Several
months ago, I wrote about rethinking Amazon free promotions, in which an author
gives away a book at no charge for a day or two. The idea is to pull in some
readers who might not have found the book otherwise, with the hope that said
readers will tell friends, write reviews, and pay full price down the road for
another book if they liked the first one free.
At the
time, I was debating the effectiveness of the tactic and have now concluded,
based on steadily diminishing results, that it’s no longer worth it. With my
first two mystery novels, I did a free promotion within days of the book’s
release, and did about 20 more over the next year.
There has
been no free promotion for the third mystery in my series, Not Death, But Love, and I doubt there ever will be, though I
remain open to evidence. Several factors propelled me to that decision, but two
were particularly critical.
The Big Yawn
For a
period of a bit over two years, from July 2012 to October 2014, my free-book
giveaways were generating good numbers. Using the direct-mail analogy, I
figured an author had to give away a hundred books to get two to four read. In
the first couple of years, I was moving a hundred books a day on free days as
often as not, and sometimes as many as several hundred.
In the past
nine months or so, I’ve probably done 30 free giveaways and had only one
100-plus-book day. At that rate, I’d have been better off leaving the book out
there at full price and hoping I sold one copy each of those days.
I was also
seeing evidence that fewer people overall were participating in the free-book
frenzy, both as authors and as customers. Late last year and early this year,
it was not uncommon for one of my books to be in the top 50 Crime Fiction free
books with only 30-40 downloads.
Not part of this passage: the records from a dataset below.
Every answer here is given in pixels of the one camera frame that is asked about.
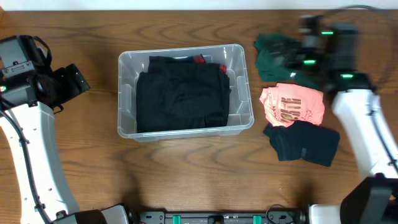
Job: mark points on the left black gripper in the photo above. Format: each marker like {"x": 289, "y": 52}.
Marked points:
{"x": 73, "y": 81}

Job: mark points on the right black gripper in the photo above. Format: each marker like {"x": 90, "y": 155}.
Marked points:
{"x": 294, "y": 63}

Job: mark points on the dark green garment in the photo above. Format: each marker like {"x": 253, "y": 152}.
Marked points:
{"x": 272, "y": 51}

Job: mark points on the clear plastic storage bin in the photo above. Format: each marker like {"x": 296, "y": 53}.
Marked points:
{"x": 132, "y": 63}

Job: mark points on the red navy plaid shirt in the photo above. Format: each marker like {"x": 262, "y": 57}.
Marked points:
{"x": 200, "y": 59}

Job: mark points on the black sweater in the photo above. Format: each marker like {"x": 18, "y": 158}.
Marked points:
{"x": 178, "y": 94}

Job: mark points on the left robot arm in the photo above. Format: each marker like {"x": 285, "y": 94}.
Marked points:
{"x": 30, "y": 91}

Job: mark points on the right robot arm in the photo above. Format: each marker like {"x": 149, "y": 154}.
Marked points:
{"x": 327, "y": 62}

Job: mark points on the pink printed t-shirt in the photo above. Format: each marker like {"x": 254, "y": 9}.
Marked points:
{"x": 286, "y": 103}

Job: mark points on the dark navy folded garment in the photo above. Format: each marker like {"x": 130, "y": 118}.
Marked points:
{"x": 303, "y": 140}

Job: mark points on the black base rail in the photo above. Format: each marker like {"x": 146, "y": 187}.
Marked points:
{"x": 270, "y": 216}

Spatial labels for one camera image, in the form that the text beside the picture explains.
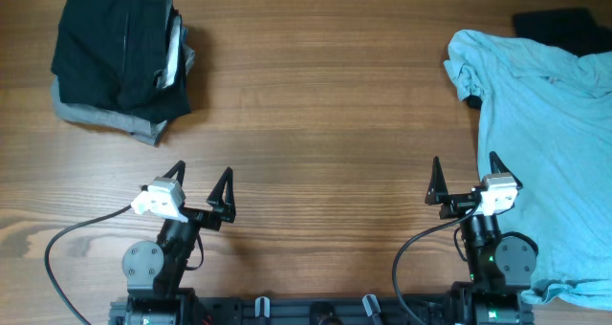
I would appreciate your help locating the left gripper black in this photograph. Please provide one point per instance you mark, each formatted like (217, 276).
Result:
(223, 211)

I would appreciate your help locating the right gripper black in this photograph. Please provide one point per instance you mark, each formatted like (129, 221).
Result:
(437, 193)

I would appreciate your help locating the light blue t-shirt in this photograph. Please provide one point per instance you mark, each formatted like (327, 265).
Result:
(546, 114)

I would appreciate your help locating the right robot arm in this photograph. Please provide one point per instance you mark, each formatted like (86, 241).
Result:
(500, 264)

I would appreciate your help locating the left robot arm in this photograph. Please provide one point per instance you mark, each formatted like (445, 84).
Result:
(154, 269)

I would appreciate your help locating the folded grey garment under stack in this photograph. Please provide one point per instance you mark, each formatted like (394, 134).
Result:
(139, 129)

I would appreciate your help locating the folded white patterned garment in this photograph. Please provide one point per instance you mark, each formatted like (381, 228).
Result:
(168, 75)

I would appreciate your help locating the black garment on right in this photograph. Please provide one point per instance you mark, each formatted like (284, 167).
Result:
(559, 28)

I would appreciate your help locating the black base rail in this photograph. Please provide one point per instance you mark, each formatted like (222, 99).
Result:
(368, 309)

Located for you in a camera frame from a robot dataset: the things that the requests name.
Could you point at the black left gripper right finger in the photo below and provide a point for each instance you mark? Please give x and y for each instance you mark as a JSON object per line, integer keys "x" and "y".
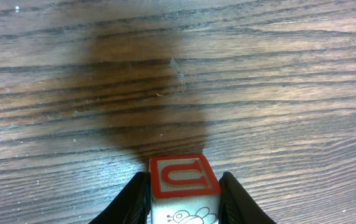
{"x": 237, "y": 206}

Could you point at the red 3 wooden block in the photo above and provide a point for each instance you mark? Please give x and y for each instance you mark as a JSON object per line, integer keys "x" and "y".
{"x": 184, "y": 190}

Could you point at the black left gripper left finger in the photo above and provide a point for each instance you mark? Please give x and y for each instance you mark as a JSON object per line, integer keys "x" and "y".
{"x": 132, "y": 205}

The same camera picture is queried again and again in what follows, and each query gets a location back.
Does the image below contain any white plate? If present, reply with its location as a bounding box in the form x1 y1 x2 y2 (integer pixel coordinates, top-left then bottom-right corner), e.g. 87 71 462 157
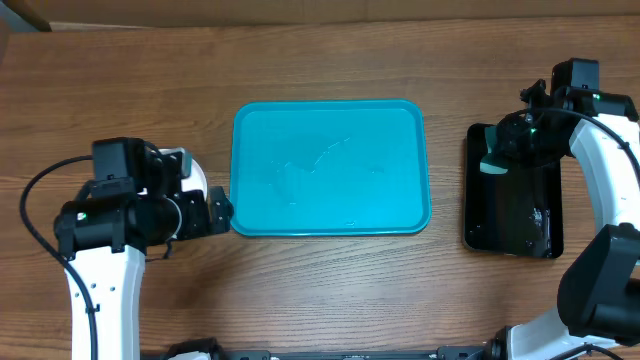
160 147 208 199

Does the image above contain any green scouring sponge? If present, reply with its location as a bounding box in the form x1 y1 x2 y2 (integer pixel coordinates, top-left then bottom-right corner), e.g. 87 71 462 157
479 126 509 175

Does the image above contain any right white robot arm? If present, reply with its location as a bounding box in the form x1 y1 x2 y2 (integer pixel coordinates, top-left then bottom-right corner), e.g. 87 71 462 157
480 89 639 359

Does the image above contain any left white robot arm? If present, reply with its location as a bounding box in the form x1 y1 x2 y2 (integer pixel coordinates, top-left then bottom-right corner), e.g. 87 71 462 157
54 187 234 359

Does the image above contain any black water tray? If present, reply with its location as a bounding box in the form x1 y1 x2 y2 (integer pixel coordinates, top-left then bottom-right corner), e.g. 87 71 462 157
463 123 564 259

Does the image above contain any teal plastic tray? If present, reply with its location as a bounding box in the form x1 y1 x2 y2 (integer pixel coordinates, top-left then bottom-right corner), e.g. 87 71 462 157
230 99 432 237
That’s a pretty low bar.
Done in by Borrowing
Part of
what I suspect is happening here is that Amazon has been promoting its Kindle
Unlimited program, which allows people to borrow books free for a 21-day period
once they’ve paid the membership fee. Authors get a small cut of the membership
money, but not as much as if the book were purchased, rather than borrowed.
In the past
two months slightly more of my books have been borrowed than purchased, which
shows the market is going in that direction. The allure of free ownership is
diminished by borrows. After all, why wait for a free-book day to come along
when you can borrow the book already?
So my
strategy now is to run Kindle Countdown promotions, in which one book each
month is offered at a discount for a period of several days. I don’t move as
many books with those promotions as I did with free giveaways, but the ones I
do move are going to likely readers. Or so I figure. You’re not going to pay
even 99 cents for an e-book unless you have some expectation of reading it. And
the strategy is always subject to change.